Thursday, June 23, 2016
Food loss, or shrink as retailers call it, occurs when grocery retailers remove dented cans, misshaped produce items, overstocked holiday foods, and spoiled foods from their shelves. Estimates of supermarket shrink for fresh produce were developed by comparing data on pounds of shipments received with pounds purchased by consumers for 2,900 U.S. supermarkets in 2011-12. Average supermarket shrink was 12.6 percent for 24 fresh fruits and 11.6 percent for 31 fresh vegetables. For the fresh fruits, loss ranged from 4.1 percent for bananas to 43.1 percent for papayas. Pineapples and apricots had the second- and third-highest shrink rates for fresh fruits. The highest shrink in 2011-12 among the fresh vegetables was for turnip greens, followed by mustard greens, and escarole/endive. Leafy greens are more prone to moisture loss, and hence weight loss, than other types of produce. Uncertain or uneven demand for highly perishable produce items may also contribute to higher loss rates. The statistics in this chart are from the ERS report, Updated Supermarket Shrink Estimates for Fresh Foods and Their Implications for ERS Loss-Adjusted Food Availability Data, released on June 21, 2016.
Thursday, June 2, 2016
Organic foods are generally higher priced than their nonorganic counterparts. Price premiums for organic foods reflect both costs to produce and bring organic foods to consumers as well as consumers’ willingness to pay more for organic products. A recent ERS study estimated price premiums in grocery stores for 17 commonly purchased organic foods relative to their nonorganic counterparts from 2004 to 2010. Eggs and milk had the highest premiums in 2010, at 82 and 72 percent, respectively. Organic eggs and dairy products have high production costs since the chickens and cows must be fed organic feed, have access to the outside, and be free of hormones and antibiotics. Organic fresh fruits and vegetables, generally recognized as the largest part of the organic market, had the widest spread of premiums in 2010—ranging from 7 percent for spinach to 60 percent for salad mix. Price premiums for organic processed foods ranged from 22 percent for granola to 54 percent for canned beans. This chart appears in the ERS report, Changes in Retail Organic Price Premiums from 2004 to 2010, released on May 24, 2016.
Wednesday, April 27, 2016
Americans spent $1.46 trillion on food in 2014. Of this total, 49.9 percent was spent in supermarkets, supercenters, farmers’ markets, convenience stores, and other retailers. The relative importance of the various outlets comprising the U.S. at-home-food market has shifted somewhat during the last 25 years. Supermarkets had a 64.9-percent share of at-home spending in 2014, down from a peak of 76.3 percent in 1993. In 1990, food expenditures in convenience stores were higher than those for warehouse club stores and supercenters. By 1993, the reverse was true; and by 2014, warehouse club stores and supercenters accounted for 16.8 percent of at-home spending.
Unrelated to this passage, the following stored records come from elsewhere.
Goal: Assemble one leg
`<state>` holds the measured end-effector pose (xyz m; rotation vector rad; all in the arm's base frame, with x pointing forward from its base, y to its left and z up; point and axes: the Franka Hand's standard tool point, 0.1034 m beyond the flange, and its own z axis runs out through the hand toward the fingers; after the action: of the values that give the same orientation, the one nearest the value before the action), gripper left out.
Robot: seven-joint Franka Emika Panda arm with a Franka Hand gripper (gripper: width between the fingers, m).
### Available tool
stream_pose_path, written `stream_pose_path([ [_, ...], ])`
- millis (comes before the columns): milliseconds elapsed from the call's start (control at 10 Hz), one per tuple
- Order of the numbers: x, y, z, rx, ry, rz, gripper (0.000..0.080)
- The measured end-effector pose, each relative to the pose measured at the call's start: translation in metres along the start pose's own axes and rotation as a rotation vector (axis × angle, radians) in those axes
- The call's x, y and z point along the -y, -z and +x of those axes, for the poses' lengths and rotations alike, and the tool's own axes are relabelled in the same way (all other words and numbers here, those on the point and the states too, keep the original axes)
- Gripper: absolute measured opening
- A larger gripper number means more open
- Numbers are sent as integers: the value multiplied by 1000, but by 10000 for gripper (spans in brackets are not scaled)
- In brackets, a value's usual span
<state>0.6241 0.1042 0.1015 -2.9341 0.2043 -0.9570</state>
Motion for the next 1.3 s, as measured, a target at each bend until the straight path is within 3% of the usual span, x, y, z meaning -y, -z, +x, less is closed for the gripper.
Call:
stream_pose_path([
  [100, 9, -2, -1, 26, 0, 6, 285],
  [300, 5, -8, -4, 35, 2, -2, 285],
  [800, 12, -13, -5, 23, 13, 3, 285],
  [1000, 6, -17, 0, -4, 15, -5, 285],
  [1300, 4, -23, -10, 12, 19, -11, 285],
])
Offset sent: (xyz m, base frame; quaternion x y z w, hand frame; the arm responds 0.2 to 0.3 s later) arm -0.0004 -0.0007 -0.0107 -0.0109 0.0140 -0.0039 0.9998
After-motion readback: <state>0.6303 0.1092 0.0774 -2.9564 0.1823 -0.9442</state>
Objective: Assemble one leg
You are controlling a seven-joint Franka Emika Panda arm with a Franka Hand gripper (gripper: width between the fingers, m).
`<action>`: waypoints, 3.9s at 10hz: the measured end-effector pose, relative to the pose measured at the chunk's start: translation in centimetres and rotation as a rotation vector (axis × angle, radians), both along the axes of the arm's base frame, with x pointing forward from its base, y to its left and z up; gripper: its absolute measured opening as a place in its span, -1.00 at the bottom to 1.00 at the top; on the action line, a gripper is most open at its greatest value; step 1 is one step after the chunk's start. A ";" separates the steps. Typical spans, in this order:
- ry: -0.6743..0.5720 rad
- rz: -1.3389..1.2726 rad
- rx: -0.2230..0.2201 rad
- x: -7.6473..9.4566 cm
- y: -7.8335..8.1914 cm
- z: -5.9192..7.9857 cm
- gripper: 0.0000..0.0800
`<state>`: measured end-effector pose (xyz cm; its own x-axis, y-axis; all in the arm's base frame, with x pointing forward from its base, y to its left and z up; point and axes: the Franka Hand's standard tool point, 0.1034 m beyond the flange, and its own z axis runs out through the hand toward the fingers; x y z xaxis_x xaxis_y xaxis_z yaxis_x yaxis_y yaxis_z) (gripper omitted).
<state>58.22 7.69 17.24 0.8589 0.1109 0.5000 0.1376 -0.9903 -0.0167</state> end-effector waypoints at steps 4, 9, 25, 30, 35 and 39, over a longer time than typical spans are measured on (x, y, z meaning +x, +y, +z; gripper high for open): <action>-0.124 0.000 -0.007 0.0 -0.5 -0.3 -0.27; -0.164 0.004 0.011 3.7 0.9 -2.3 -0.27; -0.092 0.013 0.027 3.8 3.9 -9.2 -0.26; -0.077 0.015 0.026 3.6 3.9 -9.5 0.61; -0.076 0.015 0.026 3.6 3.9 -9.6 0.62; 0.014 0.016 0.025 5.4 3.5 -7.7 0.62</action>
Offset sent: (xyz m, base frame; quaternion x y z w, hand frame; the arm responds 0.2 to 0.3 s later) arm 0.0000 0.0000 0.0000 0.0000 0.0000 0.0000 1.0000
The combined share of direct purchases from food processors and farmers grew from 7.4 percent in 1990 to 9.4 percent in 2000, and their share has averaged 8.4 percent over the last decade. Other stores—for example, discount dollar stores and drug stores—accounted for 4.9 percent of the at-home-food market in 2014. This chart appears in “After a Sharp Rise Between 1990 and 2005, Supercenters’ Share of At-Home-Food Spending Has Leveled Off” in the April 2016 issue of ERS’s Amber Waves magazine.